There’s a lot more to building a dream team, which is why we’ve previously devoted a StartupTalk on the subject. Dig deeper into the matter in our previous article from PreSeed Academy.

Understand the rules to play the game

The last advice we’d like to leave you with is to understand the dynamics of investors. Look into their business model to figure out how they make money and hereby what they’re specifically looking for. This also makes it easier for you to know how to approach them. Naturally, different investors will have different points of view and business model, but there are similarities to be found. As Peter emphasized, one of them is that investors suffer from the very same as all SoMe-addicted Millenials: The Fear Of Missing Out (FOMO). They all want to be in on the next big thing and not miss out on a sweet deal. In that connection, Peter pinpointed a law of nature ruling in the funding landscape, which he defined as the law of attraction. Once you get one investor hooked, others will come around as that gives a notion of something big is coming up that they don’t want to miss out on. It adds to the importance of targeting the right investors at first hand, as already described, as this will increase your chances of getting investors on board ASAP.
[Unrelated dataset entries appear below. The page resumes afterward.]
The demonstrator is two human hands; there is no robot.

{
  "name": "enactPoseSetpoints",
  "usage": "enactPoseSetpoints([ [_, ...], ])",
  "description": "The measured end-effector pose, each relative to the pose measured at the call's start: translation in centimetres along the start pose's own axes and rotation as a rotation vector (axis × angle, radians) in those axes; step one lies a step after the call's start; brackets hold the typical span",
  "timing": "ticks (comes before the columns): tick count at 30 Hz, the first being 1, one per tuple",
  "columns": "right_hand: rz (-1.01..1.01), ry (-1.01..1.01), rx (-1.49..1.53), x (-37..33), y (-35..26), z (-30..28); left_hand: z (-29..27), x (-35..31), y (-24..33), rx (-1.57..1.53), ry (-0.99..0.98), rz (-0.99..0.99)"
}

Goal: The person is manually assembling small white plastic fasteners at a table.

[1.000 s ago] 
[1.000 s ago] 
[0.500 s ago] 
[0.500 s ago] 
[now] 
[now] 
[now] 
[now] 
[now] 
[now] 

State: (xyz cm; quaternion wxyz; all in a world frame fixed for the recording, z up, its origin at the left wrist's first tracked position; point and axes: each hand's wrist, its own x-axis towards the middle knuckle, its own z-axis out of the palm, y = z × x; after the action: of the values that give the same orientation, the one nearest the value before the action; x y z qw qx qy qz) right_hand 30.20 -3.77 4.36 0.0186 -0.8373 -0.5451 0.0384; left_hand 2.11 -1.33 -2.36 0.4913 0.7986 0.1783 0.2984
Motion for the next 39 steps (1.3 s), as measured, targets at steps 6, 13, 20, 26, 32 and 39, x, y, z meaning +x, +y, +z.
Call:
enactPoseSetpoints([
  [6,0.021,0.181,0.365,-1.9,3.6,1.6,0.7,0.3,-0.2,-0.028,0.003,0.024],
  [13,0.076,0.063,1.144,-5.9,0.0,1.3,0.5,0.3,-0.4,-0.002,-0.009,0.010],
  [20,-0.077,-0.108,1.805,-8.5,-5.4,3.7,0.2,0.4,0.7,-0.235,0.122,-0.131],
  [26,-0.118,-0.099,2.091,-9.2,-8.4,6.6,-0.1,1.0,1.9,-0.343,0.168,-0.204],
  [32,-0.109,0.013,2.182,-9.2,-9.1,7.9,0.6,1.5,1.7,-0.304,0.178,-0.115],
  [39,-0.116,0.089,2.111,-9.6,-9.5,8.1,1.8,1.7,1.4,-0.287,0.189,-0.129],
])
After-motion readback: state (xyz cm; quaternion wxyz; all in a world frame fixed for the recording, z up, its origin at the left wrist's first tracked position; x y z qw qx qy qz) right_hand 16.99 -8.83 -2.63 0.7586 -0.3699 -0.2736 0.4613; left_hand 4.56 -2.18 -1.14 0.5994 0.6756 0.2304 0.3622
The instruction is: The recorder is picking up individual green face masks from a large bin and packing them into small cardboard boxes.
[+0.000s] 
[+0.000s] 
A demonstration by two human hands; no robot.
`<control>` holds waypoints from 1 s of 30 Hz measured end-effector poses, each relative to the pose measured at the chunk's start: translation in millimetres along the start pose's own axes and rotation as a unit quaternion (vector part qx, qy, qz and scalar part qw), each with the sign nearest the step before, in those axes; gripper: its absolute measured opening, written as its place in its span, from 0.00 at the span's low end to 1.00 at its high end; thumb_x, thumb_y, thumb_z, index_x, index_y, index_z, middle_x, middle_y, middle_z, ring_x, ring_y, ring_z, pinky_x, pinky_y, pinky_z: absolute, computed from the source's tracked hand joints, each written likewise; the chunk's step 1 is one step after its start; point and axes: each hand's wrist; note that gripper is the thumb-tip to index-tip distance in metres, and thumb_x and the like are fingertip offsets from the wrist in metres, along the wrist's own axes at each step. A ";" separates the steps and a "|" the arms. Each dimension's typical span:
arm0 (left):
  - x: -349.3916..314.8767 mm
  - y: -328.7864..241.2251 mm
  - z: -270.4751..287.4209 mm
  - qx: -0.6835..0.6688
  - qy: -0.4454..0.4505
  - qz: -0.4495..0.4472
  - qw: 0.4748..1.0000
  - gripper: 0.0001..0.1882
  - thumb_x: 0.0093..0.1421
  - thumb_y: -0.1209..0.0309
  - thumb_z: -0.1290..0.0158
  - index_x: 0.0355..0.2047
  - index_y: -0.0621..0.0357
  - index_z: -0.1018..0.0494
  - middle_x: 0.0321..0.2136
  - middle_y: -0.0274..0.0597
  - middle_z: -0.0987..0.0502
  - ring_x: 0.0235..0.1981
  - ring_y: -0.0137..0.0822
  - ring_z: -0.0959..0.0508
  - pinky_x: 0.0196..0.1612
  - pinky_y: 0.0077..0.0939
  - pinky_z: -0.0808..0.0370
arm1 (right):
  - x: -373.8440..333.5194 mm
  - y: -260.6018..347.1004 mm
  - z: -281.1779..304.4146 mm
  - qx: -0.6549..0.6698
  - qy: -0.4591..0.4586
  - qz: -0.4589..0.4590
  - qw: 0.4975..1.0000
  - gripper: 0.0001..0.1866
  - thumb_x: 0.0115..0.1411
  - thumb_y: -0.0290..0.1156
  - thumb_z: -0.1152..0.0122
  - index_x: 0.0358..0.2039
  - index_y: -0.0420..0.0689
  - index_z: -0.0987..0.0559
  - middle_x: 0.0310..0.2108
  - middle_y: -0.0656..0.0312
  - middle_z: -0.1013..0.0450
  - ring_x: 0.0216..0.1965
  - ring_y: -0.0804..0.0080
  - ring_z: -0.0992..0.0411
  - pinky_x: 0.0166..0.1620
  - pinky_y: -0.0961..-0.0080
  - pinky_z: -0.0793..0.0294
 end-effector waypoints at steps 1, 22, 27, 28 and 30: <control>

It’s how you plan to spend the money that matters

One thing is to get funding, another thing is what to do with the funding. Peter Zigler underlined that

Money isn’t a measure, but a means to something

What he wished he knew a few years back, is that you should have a detailed plan with the funding you get. Most investors wants to see this anyway. Don’t just show how much you’re looking to raise, but show how you’re going to spend the money and what you’re going to achieve with them.

That was the words this time around. Happy funding hunting!